*** Recorded data Section Begins ***
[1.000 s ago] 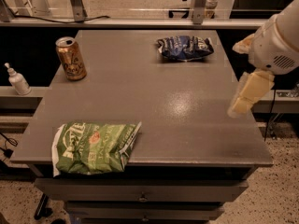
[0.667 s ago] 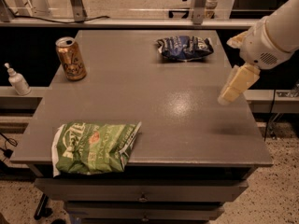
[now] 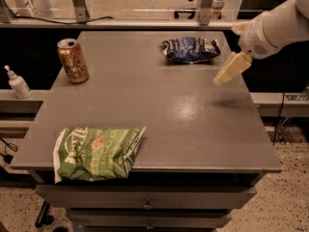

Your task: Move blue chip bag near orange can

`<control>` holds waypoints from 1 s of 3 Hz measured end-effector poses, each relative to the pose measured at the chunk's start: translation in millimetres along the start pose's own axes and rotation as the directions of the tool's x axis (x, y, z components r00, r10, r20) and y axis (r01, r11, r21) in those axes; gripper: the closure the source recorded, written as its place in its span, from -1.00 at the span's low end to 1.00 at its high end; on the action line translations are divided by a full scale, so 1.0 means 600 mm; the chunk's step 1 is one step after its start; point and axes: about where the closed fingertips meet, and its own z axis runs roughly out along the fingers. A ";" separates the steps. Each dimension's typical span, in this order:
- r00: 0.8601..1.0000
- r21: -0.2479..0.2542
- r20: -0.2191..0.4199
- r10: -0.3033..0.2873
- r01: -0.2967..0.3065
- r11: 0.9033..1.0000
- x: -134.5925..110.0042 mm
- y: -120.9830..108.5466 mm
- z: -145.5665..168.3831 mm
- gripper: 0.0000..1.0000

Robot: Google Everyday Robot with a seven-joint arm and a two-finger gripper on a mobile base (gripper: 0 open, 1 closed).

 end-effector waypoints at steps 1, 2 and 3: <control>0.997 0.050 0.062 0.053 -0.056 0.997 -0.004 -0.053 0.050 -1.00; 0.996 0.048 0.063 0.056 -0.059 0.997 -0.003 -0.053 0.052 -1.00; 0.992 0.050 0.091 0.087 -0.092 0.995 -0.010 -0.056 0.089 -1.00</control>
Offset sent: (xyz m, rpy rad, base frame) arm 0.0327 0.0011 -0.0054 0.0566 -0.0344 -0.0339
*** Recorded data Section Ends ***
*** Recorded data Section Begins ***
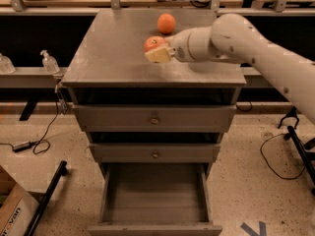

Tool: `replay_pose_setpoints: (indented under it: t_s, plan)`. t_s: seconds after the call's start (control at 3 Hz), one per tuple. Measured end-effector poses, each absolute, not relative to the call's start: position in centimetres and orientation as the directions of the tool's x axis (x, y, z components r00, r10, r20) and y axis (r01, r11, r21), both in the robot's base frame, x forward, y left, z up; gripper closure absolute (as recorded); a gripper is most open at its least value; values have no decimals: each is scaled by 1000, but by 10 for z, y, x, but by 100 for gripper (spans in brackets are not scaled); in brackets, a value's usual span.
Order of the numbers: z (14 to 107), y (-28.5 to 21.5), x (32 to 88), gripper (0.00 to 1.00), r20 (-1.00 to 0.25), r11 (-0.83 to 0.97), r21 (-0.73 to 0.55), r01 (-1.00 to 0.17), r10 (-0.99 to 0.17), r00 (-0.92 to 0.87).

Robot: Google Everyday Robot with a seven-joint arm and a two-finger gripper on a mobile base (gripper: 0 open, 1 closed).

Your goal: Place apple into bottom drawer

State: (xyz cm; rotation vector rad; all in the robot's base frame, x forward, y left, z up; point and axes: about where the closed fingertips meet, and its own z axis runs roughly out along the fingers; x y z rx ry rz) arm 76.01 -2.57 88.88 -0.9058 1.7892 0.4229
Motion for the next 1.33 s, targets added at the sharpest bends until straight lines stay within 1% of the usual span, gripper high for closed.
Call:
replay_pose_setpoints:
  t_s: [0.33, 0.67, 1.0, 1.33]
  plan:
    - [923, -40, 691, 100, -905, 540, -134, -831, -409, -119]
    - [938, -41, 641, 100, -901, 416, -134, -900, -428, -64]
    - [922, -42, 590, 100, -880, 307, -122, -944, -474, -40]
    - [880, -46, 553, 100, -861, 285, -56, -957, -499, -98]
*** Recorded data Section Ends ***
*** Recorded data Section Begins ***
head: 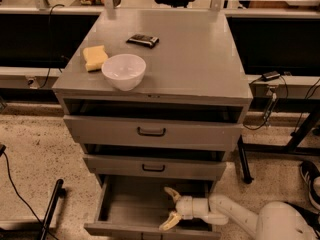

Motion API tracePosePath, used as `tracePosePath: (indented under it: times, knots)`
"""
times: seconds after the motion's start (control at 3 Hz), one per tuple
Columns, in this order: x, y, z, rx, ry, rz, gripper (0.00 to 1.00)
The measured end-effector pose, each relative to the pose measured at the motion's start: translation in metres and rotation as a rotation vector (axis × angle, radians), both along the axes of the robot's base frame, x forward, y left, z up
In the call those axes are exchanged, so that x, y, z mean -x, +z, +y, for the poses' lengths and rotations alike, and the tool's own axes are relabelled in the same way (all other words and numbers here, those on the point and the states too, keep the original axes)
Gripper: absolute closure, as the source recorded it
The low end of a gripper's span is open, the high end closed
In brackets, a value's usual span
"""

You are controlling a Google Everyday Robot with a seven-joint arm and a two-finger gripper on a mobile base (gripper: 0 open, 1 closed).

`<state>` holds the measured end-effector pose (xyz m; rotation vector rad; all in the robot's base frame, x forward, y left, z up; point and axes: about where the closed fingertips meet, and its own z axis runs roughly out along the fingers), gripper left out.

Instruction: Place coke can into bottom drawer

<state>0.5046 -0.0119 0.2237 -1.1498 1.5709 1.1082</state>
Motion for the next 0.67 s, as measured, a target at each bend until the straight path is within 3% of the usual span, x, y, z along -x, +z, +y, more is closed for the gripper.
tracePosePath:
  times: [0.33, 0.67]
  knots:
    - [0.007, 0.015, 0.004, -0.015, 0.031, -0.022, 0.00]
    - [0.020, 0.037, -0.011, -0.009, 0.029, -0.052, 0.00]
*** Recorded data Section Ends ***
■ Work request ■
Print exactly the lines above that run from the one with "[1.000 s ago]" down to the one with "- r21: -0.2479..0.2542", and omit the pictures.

■ Result of the task ■
[1.000 s ago] 
[0.667 s ago] 
[now] 

Your task: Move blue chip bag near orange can

`<control>` holds waypoints from 1 s of 3 Hz measured end-effector poses, each relative to the pose measured at the chunk's start: translation in millimetres along the start pose's own axes and rotation as the directions of the tool's x axis (x, y, z components r00, r10, r20) and y axis (r01, r11, r21) in those axes; gripper: the closure the source recorded, written as its place in its span, from -1.00 at the span's low end to 1.00 at its high end; on the action line translations are divided by a full scale, so 1.0 means 600 mm; the chunk's step 1 is one step after its start; point and axes: about where the closed fingertips meet, and its own z axis runs roughly out along the fingers. A ";" separates the steps. Each dimension's typical span, in this order:
- r00: 0.8601..1.0000
- r21: -0.2479..0.2542

The output is complete as it stands.